CFTC metrics, as of March 31, for the 5 U.S. retail forex brokers

Earlier this month, the CFTC released their monthly report titled Selected FCM Financial Data as of March 31, 2020. The data were gathered in April, and published in early May.

For those who don’t know, FCM stands for Futures Commission Merchant, a category which comprises all of the commodity futures brokers and forex brokers regulated in the U.S. by the CFTC — a group totaling 62 brokers, at present.

Of those 62 FCM’s, only 5 are U.S. retail forex brokers — the group we want to focus on.

The CFTC report is issued as a spread-sheet that will make your eyes bleed. Here is a LINK to this month’s CFTC report.

The figures in the far-right column (col. q), which the CFTC labels “Total Amount of Retail Forex Obligation”, represent the dollar-amount of customer funds on deposit with each of the five U.S. retail forex brokers as of the end of March.

I have extracted these figures and listed them in the table below, labeled as “Customer funds on deposit”, March 2020. The previous figures (as of February 29), and the month-over-month changes, are shown for each broker.

Lastly, I have calculated each broker’s share of the retail forex market as of March 31, based on these customer-funds figures.

A lot of customer money was lost or withdrawn from the five U.S. brokers during the month of March, as reflected in this month-end snapshot of customer funds on deposit. Four of the five brokers saw funds on deposit shrink, with only Interactive Brokers posting an increase. Overall, $56.7 million, a little more than 9% of retail customer funds, disappeared from the forex market in March.
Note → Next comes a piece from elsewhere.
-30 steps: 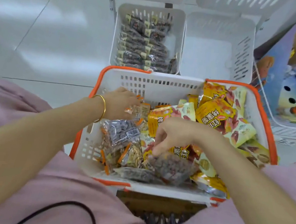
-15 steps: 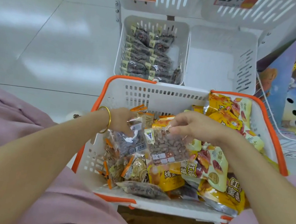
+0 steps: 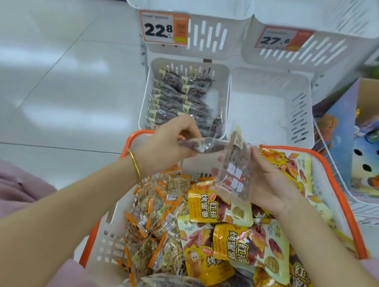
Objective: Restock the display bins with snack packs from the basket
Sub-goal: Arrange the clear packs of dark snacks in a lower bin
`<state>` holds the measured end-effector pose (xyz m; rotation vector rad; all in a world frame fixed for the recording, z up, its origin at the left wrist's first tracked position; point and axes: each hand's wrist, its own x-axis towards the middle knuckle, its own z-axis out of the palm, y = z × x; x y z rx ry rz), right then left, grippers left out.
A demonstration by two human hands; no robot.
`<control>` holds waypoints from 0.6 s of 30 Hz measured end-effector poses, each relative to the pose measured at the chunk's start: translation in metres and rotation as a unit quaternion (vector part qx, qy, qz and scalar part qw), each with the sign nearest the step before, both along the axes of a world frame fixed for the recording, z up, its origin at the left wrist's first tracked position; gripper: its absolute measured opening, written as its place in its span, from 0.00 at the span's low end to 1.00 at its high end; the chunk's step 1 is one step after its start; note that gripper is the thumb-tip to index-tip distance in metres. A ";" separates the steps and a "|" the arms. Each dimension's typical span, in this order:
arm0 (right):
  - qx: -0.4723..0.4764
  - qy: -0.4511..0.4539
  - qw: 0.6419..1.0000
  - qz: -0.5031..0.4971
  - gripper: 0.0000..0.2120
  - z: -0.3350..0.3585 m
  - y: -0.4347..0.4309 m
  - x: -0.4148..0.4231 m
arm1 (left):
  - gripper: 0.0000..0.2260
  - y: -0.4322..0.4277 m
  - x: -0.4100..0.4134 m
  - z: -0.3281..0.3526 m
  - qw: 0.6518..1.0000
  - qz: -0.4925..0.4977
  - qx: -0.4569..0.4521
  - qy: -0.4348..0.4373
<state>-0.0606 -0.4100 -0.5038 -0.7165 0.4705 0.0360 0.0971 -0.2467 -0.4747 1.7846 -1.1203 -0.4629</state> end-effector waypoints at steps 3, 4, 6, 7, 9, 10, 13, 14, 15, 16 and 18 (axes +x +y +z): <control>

IG Markets U.S. subsidiary — the smallest (and previously fastest-growing) of the five brokers — took the biggest hit, shedding 26% of retail customer funds between February 29 and March 31.

Market shares changed only slightly from February to March. Gain Capital (forex .com) reclaimed the top spot over Oanda, by a slim one-percentage-point. Together, Gain and Oanda continue to hold a commanding 73% of the U.S. market.

The substantial decline in customer funds on deposit came as a surprise to many of us, after reading earlier this month that the number of retail forex accounts in the U.S. grew to its largest number ever, during the first quarter of this year. This May 6 article in Finance Magnates tells the story —

Here’s an excerpt from that article —

US FX retail market at an all-time high

… Although we will be publishing the full statistics in our upcoming Quarterly Intelligence Report later this month, we can reveal that the total number of active accounts in the first quarter of this year was 167,608.

This is the largest number of active non-discretionary retail FX customer accounts in the history of the forex market in the United States – even before the implementation of the Dodd-Frank Act, and currently, the accounts held by IG US is contributing to slightly more than 2.5 percent.

In the final quarter of 2019, the total number of active accounts was 153,434. Therefore, the US FX market has posted an increase of around 9.2 percent quarter-on-quarter.

There seems to be a disconnect between these statistics.

Finance Magnates reports a 9.2% increase in the number of retail forex accounts in the quarter ended March 31, while the CFTC reports a decline of 9.2% in the industry-wide total of customer funds on deposit in these same accounts.

Both statistics may be correct, but some explanation is needed here.